Feelings half an hour before the exam : Typical “Oh shit!! Nothing is going into my mind!! Shit!! I can’t remember ANYTHING!”

Feelings during the exam : Typical “What the hell is this about? I don’t remember reading any of these!”

Feelings during the last 10 minutes of the exam : Not-so-typical “Why is the clock going so slow!! Get me out of here!!”

Feelings after the exam : Not-so-typical “I wonder if my computer is all right…the thunder and lightning better not kill my never-been-switched-off computer!!”

The verdict : Personality smites Jess in today’s exam with one to nothing.

» Filed Under University | 1 Comment

A Period of Silence

Posted on August 31, 2007

My blog will no longer be active for the remainder of these days until the day of my finals have reached to an end. This would fall of September 24th.

To everyone who have been supporting me behind the scenes as well as those directly supporting me, thank you all. After my finals, I have plans to cleanse my unhealthy soul and to re-emerge with new freshness and newer perspectives.

Thank You!

» Filed Under Announcements | 1 Comment

Friendless

Posted on August 26, 2007

Doesn’t it feel depressing when out of nowhere, you just feel terribly alone? Like as if, all your friends you’ve known your whole life just leaves you?

It’s feels really sad when one day, you find that the friends you usually hang with have other people to hang with and you’re just left all alone, doing nothing all day long.

You suddenly realized that your social life revolves around these few friends and when they leave, you feel all alone and pitiful. Feeling sorry for yourself, you act like it doesn’t bother you at all but indeed, it’s killing you on the inside.

Your friends tend to ask you out but forgets to follow up. You ask them to go out but they promptly let you down or say that they have plans. Your friends then smiled at their upcoming outings together as if their in on a secret that you will never be in on.

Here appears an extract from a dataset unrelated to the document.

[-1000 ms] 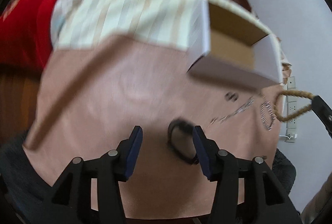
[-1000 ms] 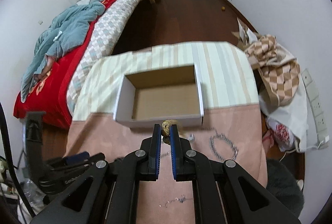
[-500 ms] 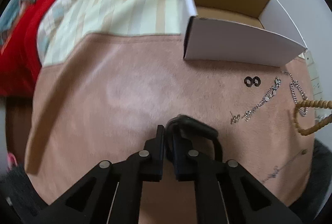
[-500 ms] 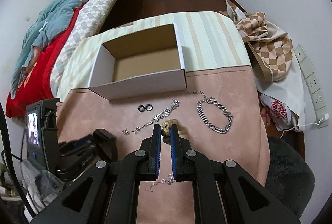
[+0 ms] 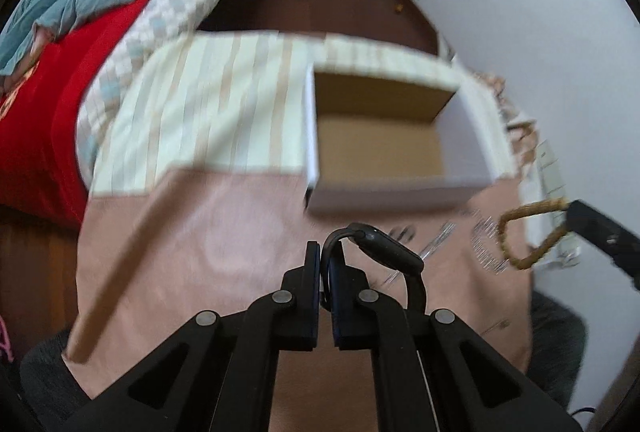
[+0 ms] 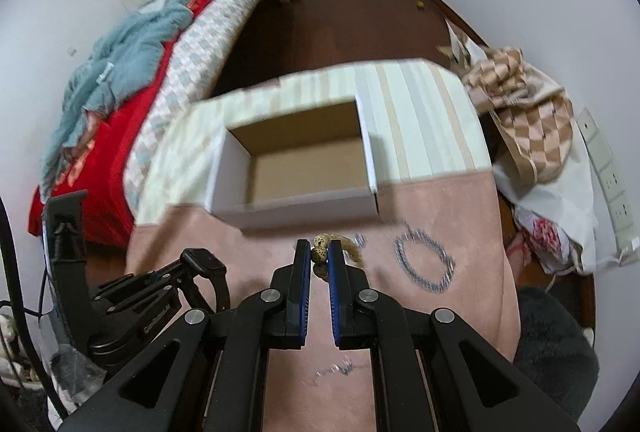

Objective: Organize jewelry
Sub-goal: 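Carry the bead bracelet and watch band with both tools over the white box, then open both tools to drop the bracelet and watch band into the box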

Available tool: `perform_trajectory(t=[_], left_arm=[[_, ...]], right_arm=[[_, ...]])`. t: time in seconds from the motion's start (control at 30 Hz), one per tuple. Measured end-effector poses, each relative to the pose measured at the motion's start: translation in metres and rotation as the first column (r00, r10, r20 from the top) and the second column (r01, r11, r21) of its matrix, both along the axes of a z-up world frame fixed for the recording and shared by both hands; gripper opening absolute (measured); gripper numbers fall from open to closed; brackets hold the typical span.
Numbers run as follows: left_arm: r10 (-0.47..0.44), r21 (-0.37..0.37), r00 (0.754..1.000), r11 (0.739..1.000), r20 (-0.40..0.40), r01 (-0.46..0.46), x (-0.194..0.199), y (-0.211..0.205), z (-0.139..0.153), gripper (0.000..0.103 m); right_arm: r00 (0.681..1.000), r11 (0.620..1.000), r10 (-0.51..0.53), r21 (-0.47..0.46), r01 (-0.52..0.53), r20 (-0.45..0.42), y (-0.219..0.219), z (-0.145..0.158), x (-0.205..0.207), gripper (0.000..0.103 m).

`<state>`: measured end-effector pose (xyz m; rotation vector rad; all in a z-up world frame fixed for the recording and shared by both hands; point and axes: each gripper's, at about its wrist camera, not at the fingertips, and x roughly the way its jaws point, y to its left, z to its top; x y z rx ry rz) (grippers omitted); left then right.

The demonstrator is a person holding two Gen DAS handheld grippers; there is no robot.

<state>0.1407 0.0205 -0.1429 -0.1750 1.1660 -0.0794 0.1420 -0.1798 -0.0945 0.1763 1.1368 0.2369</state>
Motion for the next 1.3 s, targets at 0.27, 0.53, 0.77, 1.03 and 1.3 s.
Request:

When a friend asked you about ever feeling alone, you laugh and tend to shrug it off thinking that you should start breaking away from them, to keep emotionally detached to avoid feeling lonely.

So day by day, you smile and smile at what they say and do but inside, you’re slowly cutting yourself away. You tend to avoid them and not to see them so that it’s easier to cut off the friendship when the time comes.

And then reality strikes when you realized that you and those friends you cutting ties with are going to be stuck for another 2 years of long hard days that you find that it’s hard to run away. So you deal with it.

Day by day, you smile when they tell you about THEIR outings, who they were with and what they were doing and they ask you about yours and you smiled and said that you haven’t went out with others in a long time, only with your family and your friends becomes quiet for a while before going back to THEIR stories.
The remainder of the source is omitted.